My position is that of course people should voice concern over actual
discrimination based on gender. But this rant on social interactions in which
there is no evidence presented and just big claims that this happens a lot is
simply what is is, big claims.

I claim that this don't happen as often as some people suggests, a claim that
is just as valid as the authors. My position is that this hurts women in tech
and diversity as a whole.

Baseless arguments like the authors contributes to the toxic environment we
have today where everything you do is wrong. Just take that conference Github
was supposed to have. They picked all candidates from without knowing gender
or anything about the authors (blind review) [1] and when it was discovered
every presenter picked was a male, the conference was cancelled because
meritocracy is appearantly not ok if only men were selected even if their
talks were deemed superior [2].

This is just one demonstration about the extreme views that is hurting
equality.
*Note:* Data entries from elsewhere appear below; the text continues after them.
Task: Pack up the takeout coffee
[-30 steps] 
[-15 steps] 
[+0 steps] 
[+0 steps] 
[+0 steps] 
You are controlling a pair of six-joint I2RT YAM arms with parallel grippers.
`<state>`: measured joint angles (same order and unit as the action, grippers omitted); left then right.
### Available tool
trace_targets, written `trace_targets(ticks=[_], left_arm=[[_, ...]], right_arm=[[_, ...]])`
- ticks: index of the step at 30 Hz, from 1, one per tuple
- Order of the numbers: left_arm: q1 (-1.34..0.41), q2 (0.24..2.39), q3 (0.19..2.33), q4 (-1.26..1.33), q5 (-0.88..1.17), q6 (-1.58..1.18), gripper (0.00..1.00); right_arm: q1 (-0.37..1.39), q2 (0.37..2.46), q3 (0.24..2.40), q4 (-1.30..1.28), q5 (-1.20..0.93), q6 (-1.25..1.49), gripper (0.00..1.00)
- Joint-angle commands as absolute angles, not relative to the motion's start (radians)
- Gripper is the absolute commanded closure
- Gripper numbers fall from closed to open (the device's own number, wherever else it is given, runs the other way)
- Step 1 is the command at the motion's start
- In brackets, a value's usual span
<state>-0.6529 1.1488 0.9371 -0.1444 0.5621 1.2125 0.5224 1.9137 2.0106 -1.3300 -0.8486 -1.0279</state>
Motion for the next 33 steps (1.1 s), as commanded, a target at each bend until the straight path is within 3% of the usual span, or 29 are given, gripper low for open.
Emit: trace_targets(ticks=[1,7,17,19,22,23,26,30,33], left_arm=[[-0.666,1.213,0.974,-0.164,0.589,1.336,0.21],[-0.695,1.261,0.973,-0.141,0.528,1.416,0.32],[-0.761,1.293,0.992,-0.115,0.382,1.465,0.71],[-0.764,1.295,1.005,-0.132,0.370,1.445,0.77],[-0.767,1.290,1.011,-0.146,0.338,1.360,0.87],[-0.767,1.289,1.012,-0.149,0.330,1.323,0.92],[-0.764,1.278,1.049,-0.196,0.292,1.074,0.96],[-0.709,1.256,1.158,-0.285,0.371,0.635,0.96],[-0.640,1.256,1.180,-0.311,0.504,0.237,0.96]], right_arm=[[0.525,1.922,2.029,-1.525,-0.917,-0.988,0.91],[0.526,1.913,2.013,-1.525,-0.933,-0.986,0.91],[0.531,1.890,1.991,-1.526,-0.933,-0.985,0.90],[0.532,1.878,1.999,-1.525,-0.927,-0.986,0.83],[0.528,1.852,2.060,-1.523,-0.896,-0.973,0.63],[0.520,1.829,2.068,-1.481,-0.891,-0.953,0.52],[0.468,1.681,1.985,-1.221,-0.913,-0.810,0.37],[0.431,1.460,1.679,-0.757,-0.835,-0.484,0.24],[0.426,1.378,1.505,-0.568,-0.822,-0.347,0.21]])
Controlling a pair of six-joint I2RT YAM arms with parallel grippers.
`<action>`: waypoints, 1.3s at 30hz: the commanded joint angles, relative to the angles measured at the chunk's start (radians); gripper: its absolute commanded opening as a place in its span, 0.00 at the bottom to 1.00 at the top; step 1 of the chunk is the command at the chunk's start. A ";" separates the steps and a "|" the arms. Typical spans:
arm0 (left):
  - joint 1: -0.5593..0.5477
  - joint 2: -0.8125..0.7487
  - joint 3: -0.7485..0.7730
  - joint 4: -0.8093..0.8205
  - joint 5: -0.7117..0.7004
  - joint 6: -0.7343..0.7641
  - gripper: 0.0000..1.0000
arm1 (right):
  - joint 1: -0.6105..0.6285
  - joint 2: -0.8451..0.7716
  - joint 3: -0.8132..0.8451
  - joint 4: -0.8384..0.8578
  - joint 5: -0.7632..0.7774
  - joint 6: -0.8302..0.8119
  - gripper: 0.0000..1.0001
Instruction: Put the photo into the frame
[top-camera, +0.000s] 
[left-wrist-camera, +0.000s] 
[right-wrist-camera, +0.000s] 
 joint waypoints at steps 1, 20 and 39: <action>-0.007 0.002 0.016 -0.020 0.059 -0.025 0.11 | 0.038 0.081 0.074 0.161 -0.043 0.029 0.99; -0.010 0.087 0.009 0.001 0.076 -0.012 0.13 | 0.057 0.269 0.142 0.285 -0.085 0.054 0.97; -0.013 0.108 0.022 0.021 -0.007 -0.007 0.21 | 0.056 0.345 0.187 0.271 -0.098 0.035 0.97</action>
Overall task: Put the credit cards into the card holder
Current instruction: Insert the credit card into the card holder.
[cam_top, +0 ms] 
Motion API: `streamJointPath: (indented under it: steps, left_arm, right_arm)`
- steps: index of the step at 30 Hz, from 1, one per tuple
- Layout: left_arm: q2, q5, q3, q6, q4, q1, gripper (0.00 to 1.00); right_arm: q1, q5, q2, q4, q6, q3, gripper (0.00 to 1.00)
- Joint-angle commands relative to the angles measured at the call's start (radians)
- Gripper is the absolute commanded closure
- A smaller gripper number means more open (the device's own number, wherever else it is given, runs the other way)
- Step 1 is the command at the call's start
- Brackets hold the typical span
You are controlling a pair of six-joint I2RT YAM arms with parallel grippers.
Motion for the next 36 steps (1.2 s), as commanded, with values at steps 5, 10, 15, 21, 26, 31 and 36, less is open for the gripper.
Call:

Another is Brit Ruby 2013 which was cancelled for the same reasons
basically:
[https://gist.github.com/seanhandley/4106776](https://gist.github.com/seanhandley/4106776)

And it is just the absolute top of the mountain, there are so many stupid
things going on in the name of equality and diversity it's unbelievable.

If we are not supposed to care about genders, why do we care if there is more
women in tech at all?

[1]
[https://cfp.githubapp.com/events/electronconf-2017](https://cfp.githubapp.com/events/electronconf-2017)
[2]
[https://news.ycombinator.com/item?id=14480868](https://news.ycombinator.com/item?id=14480868)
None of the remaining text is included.